Autumn internationals Game 2
Japan 9, Australia 0: At Sapporo Dome, Sasaki, pitching for the first time in a month and a half, hit 159 kph on the gun, but was lucky not to give up a first-inning run when his flat fastballs were lined just foul. He allowed a first-inning leadoff single and a walk but got out of trouble with a called third strike and a double play.
A two-run Yasutaka Shiomi single put Japan ahead in the second inning. Tim Atherton puzzled Japan with good movement on his pitches, but some contact-oriented swings on his mistakes got the job done. Ryoma Nishikawa and Kazuma Okamoto singled with one out, and Yuhei Nakamura drew a walk ahead of his Yakult teammate Shiomi, whose little liner dropped in to put Samurai Japan in front.
Four walks from Josh Guyer made it 3-0 in the third, and doubles from Koji Chikamoto and Kensuke Kondo produced a fourth-inning run before the game got completely out of hand.
Sasaki allowed four hits and walked a batter, but was so uncomfortable with the ball that he threw in the bullpen between each inning he worked.
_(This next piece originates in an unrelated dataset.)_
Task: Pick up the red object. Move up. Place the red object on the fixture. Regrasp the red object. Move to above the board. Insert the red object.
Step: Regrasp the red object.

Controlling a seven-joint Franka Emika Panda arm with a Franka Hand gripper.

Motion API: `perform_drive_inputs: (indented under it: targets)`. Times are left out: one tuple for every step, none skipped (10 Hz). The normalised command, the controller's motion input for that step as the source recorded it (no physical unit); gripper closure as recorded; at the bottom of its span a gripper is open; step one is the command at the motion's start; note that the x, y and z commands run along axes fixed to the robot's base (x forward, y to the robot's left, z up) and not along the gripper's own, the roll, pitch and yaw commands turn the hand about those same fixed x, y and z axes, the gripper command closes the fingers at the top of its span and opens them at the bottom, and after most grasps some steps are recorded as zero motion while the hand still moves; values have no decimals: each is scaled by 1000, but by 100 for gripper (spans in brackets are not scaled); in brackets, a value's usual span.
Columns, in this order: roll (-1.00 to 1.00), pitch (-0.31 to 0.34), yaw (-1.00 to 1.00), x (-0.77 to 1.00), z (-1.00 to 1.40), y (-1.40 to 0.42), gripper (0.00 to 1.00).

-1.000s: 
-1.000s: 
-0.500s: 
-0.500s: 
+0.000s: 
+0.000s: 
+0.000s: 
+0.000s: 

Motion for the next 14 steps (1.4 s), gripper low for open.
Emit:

Like Shota Imanaga the night before, Takahashi showed the dome crowd what a good fastball looks like, striking out four in two innings.
This is when Furuta, who’d been calling Sasaki’s pitches flat with poor spin all night, chimed in from the broadcast booth. He explained that Takahashi’s was so much better because batters couldn’t deal with the spin he imparted on it, while the spin and spin axis on Sasaki’s fastball were not optimal.
To be fair, Sasaki’s fastball was the eighth most valuable fastball in NPB last season among those thrown by pitchers throwing 200 or more of them this past season, but his spin was inconsistent for most of the season.
The announcer then asked Matsuzaka for his opinion. Matsuzaka first became famous for his blazing speed as a high school pitcher, but whose flat straight fastball throughout his career forced him to develop other pitches so he could keep batters from sitting on what was supposed to be his best pitch and hitting the bejesus out of it.
“It’s the ball,” Matsuzaka said. “It’s hard to adjust to.”